Set down the whole listing that follows, precisely as written.
++++++++
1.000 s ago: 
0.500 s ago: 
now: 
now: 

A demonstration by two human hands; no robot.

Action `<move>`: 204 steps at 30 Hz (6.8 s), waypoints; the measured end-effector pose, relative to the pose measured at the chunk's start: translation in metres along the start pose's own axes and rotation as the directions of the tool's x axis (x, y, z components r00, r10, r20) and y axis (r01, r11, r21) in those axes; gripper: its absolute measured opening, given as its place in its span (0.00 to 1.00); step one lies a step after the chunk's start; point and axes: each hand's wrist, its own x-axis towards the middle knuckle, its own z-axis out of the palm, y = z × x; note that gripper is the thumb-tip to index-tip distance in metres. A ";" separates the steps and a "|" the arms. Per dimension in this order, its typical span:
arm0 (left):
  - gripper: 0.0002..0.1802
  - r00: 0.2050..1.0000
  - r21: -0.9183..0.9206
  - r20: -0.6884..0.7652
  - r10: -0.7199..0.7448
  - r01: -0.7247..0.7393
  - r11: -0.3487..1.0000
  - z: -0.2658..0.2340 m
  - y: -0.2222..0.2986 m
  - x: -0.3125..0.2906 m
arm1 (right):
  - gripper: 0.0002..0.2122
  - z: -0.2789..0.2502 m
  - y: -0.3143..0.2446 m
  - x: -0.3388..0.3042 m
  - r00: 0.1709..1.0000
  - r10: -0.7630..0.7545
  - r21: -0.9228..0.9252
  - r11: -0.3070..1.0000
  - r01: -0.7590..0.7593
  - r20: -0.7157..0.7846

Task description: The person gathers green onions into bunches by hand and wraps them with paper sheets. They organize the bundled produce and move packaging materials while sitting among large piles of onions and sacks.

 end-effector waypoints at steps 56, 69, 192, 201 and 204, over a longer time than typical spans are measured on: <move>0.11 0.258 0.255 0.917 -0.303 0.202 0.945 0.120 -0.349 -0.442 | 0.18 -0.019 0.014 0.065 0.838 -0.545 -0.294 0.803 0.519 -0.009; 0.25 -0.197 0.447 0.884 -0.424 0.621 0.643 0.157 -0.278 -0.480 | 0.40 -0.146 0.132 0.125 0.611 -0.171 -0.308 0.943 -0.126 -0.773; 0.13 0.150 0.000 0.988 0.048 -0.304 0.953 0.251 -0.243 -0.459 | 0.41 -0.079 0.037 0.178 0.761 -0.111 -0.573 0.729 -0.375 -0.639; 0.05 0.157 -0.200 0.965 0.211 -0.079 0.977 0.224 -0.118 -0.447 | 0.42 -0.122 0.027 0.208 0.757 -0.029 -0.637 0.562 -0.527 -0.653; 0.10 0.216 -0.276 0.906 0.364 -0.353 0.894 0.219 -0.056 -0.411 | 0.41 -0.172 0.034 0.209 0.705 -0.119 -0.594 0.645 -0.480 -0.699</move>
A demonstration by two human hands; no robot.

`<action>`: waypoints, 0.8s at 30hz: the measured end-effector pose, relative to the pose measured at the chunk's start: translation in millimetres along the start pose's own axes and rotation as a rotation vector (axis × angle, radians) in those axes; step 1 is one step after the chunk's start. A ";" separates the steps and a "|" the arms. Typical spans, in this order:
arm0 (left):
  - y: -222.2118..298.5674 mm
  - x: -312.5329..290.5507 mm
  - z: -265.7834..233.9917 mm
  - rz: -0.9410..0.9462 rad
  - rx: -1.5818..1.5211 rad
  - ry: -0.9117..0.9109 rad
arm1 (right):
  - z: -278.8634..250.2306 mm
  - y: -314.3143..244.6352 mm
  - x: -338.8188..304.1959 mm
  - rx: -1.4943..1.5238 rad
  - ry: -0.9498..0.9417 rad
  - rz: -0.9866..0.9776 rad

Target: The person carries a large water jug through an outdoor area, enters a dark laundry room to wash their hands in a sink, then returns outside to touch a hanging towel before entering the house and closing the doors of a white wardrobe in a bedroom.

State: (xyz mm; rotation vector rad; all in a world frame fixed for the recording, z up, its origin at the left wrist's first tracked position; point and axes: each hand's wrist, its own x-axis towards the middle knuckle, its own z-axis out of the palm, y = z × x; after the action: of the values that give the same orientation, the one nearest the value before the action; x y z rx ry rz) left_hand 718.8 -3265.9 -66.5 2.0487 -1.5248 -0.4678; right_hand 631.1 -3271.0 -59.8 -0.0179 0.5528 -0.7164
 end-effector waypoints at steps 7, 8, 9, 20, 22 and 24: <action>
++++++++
# SOLUTION FOR THIS PROBLEM
1.000 s ago: 
0.500 s ago: 
now: 
now: 

A demonstration by two human hands; no robot.

Action `<move>`: 204 steps at 30 Hz (6.8 s), waypoints; the measured end-effector pose, relative to the pose measured at the chunk's start: translation in metres along the start pose's own axes and rotation as the directions of the tool's x axis (x, y, z components r00, r10, r20) and y axis (r01, r11, r21) in those axes; gripper: its absolute measured opening, given as its place in its span (0.00 to 1.00); step one lies a step after the chunk's start; point and axes: each hand's wrist, its own x-axis towards the middle knuckle, its own z-axis out of the palm, y = z × x; note that gripper is the thumb-tip to index-tip distance in metres. A ";" separates the steps and a "|" the arms. Per dimension in this order, its typical span:
arm0 (left):
  - gripper: 0.0002..0.1802
  - r00: 0.2050..1.0000
  - r21: -0.9183..0.9206
  - r20: -0.6884..0.7652
  - r10: -0.7199..0.7448
  - r01: -0.7247..0.7393
  - r11: -0.3487..1.0000
  - z: -0.2658..0.2340 m
  - y: -0.2222..0.2986 m
  - x: -0.3125..0.2906 m
arm1 (right):
  - gripper: 0.0002..0.2122
  - z: -0.2789..0.2502 m
  - y: -0.3143..0.2446 m
  - x: -0.3388..0.3042 m
  - r00: 0.1709..1.0000
  - r10: -0.7630..0.7545
  - r21: -0.9228..0.9252
  - r11: -0.3070..1.0000
  - r01: -0.7590..0.7593
  - r20: -0.7157..0.7846

Task description: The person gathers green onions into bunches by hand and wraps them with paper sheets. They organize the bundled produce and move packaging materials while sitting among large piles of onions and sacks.

 end-effector waypoints at steps 56, 69, 192, 201 and 204, over a longer time than typical spans are measured on: <move>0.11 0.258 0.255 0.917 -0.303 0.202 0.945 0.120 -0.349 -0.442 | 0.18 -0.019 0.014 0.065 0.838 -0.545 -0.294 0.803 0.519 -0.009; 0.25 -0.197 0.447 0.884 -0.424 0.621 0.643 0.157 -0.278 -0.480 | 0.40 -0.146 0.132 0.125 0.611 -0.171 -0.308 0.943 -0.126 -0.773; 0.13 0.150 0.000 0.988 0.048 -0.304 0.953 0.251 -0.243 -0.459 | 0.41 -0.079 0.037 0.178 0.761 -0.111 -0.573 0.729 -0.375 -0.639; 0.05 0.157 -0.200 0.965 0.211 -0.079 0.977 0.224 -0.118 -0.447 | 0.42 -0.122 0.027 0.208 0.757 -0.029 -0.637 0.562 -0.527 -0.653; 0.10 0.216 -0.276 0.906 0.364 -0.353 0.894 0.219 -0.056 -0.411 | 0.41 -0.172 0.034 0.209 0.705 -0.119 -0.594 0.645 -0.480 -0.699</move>
A demonstration by two human hands; no robot.

`<action>`: waypoints, 0.8s at 30hz: the measured end-effector pose, relative to the pose measured at the chunk's start: translation in millimetres along the start pose's own axes and rotation as a rotation vector (axis × angle, radians) in those axes; step 1 is one step after the chunk's start. A ";" separates the steps and a "|" the arms. Typical spans, in this order:
arm0 (left):
  - y: -222.2118..298.5674 mm
  - x: -312.5329..290.5507 mm
  - z: -265.7834..233.9917 mm
  - rz: -0.9410..0.9462 rad
  - rx: -1.5818..1.5211 rad
  - ry: -0.9117..0.9109 rad
arm1 (right):
  - z: -278.8634..250.2306 mm
  - y: -314.3143..244.6352 mm
  - x: -338.8188..304.1959 mm
  - rx: -1.4943..1.5238 rad
  - ry: -0.9498..0.9417 rad
  - rz: -0.9866..0.9776 rad

Target: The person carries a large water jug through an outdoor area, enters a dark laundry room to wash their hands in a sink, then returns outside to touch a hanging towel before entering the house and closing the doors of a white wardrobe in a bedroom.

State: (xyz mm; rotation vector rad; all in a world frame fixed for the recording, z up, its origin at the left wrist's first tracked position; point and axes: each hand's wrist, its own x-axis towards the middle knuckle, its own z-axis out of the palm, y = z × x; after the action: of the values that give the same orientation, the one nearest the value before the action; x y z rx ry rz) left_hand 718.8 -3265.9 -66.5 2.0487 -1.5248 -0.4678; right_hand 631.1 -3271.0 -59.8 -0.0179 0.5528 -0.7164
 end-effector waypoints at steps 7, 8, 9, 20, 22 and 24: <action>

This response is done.